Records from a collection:
○ ○ ○
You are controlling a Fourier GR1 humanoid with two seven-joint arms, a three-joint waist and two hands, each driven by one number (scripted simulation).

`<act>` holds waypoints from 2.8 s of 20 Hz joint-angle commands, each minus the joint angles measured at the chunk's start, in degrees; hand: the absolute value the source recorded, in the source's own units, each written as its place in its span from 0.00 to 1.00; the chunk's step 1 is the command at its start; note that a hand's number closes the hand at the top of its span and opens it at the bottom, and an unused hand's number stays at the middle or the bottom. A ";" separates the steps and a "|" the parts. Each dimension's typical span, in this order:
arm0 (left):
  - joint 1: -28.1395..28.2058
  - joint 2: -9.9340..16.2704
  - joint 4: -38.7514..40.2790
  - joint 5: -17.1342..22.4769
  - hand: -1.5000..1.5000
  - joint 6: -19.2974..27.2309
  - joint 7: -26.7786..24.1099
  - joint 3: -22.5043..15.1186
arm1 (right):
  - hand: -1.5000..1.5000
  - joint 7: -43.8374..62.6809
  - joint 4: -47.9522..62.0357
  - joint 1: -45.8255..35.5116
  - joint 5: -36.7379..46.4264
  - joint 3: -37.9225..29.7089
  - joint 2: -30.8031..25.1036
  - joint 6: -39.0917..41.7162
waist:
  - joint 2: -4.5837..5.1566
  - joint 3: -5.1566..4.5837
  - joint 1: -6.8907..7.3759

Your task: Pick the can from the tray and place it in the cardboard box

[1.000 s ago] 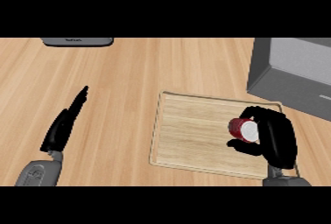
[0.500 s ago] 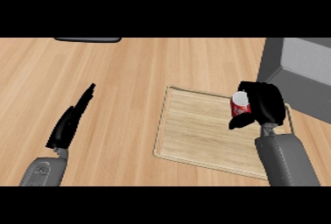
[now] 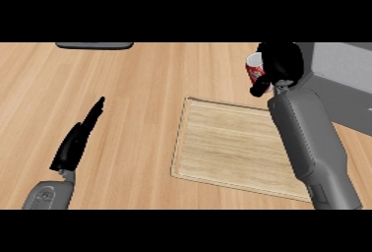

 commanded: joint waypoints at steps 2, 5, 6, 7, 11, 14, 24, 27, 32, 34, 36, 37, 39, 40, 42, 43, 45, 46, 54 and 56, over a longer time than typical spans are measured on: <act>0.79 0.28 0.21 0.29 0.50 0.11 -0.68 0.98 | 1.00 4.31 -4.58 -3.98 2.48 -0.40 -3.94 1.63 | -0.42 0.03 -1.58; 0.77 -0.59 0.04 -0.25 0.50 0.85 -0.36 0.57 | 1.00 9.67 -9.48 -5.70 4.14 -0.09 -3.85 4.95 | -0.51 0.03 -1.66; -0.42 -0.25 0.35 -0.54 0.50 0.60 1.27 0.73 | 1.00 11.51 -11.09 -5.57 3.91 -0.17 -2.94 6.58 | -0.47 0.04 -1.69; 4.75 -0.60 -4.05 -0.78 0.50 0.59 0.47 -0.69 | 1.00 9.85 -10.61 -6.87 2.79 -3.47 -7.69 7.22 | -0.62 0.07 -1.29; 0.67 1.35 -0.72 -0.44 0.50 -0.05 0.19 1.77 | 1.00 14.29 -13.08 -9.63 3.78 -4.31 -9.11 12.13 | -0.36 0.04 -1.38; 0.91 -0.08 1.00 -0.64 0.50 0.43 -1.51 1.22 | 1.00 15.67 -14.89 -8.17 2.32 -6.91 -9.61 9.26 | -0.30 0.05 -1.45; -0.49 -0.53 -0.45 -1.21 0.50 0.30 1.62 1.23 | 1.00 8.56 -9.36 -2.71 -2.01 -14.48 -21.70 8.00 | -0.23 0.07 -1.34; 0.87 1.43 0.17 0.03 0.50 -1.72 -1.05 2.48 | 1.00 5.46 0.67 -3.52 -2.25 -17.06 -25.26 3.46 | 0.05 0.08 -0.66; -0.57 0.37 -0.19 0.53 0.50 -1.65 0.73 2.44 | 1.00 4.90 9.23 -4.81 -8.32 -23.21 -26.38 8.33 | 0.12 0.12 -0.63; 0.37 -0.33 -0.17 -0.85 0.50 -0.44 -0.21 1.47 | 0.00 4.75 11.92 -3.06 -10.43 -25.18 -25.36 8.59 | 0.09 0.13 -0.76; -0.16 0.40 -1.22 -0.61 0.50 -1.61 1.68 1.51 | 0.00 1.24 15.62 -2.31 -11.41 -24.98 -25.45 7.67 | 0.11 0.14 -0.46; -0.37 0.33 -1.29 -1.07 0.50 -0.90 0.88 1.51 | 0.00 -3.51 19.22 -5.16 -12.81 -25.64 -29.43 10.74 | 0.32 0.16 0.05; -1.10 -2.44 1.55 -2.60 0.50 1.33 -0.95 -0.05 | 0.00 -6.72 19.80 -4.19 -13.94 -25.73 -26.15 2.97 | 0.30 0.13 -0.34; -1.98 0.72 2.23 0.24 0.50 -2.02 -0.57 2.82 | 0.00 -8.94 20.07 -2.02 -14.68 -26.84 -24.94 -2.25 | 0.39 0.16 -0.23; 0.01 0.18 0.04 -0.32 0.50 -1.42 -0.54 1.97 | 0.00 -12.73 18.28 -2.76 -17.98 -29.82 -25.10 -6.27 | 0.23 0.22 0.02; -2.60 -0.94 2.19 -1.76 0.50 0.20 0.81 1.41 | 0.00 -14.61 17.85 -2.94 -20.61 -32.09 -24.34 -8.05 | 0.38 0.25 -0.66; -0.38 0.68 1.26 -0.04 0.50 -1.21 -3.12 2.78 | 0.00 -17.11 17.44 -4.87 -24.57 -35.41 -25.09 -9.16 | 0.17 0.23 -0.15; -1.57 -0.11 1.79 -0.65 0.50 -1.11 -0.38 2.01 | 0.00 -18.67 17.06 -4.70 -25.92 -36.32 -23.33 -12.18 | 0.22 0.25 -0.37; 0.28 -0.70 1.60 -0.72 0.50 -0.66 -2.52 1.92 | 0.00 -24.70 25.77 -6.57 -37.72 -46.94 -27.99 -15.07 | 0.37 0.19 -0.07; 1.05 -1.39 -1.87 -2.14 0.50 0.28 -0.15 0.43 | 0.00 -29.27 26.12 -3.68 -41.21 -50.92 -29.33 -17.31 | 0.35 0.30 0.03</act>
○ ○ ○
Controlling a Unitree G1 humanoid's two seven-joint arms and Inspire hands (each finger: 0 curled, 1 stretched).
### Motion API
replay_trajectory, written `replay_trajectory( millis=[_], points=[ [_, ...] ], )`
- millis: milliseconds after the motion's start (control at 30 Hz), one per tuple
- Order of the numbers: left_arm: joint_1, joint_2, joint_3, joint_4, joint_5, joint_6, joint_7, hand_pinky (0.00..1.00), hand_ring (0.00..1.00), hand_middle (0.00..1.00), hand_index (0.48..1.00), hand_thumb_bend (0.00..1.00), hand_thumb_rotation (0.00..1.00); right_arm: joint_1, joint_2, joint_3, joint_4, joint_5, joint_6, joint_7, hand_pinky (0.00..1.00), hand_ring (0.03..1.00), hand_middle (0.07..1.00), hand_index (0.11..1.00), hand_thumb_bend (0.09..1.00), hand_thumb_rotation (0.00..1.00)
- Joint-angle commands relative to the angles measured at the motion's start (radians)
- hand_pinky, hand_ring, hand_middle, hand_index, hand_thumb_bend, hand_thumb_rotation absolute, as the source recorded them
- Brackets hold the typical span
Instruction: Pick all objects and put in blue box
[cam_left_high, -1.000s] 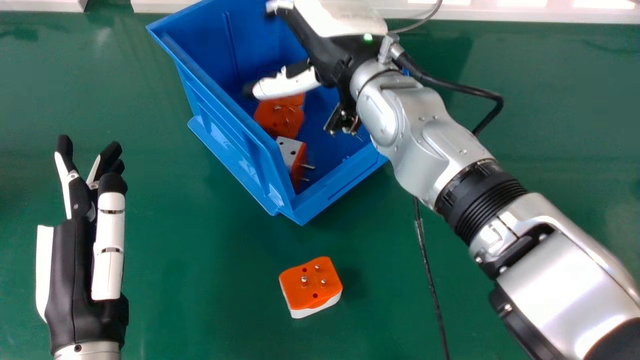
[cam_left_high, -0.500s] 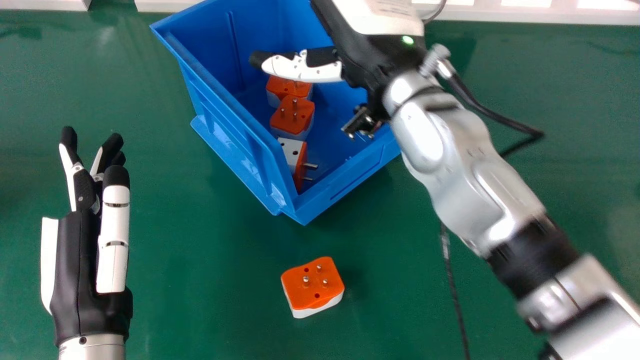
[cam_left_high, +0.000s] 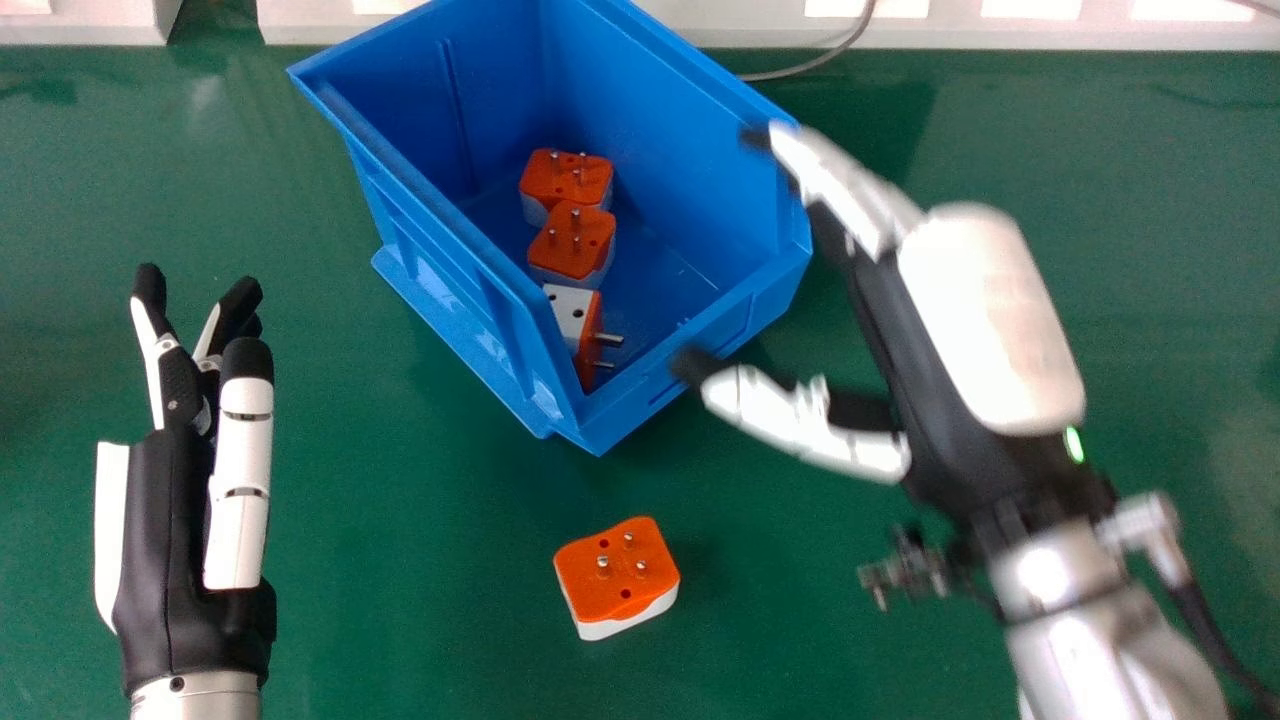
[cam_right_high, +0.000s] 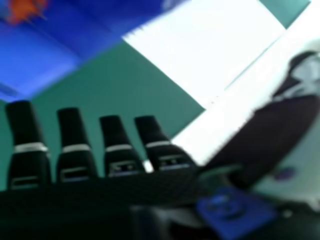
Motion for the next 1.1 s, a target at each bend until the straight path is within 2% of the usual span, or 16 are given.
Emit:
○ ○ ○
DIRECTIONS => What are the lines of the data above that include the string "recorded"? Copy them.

ANSWER AREA =>
`<act>` holds waypoints from 2.8 s of 20 Hz joint-angle commands, each minus the joint angles measured at the chunk's start, in degrees; hand: the absolute value the source recorded, in the source's own units, each written as its place in its span from 0.00 to 1.00; the chunk's step 1 is the command at its start; note that a hand's number closes the hand at the top of its span and opens it at the bottom, and an unused hand's number stays at the middle or the bottom. A ";" separates the steps and a "|" the parts. Each dimension's typical span, in this order:
- hand_pinky, hand_ring, hand_middle, hand_index, hand_thumb_bend, hand_thumb_rotation absolute, as the source recorded them

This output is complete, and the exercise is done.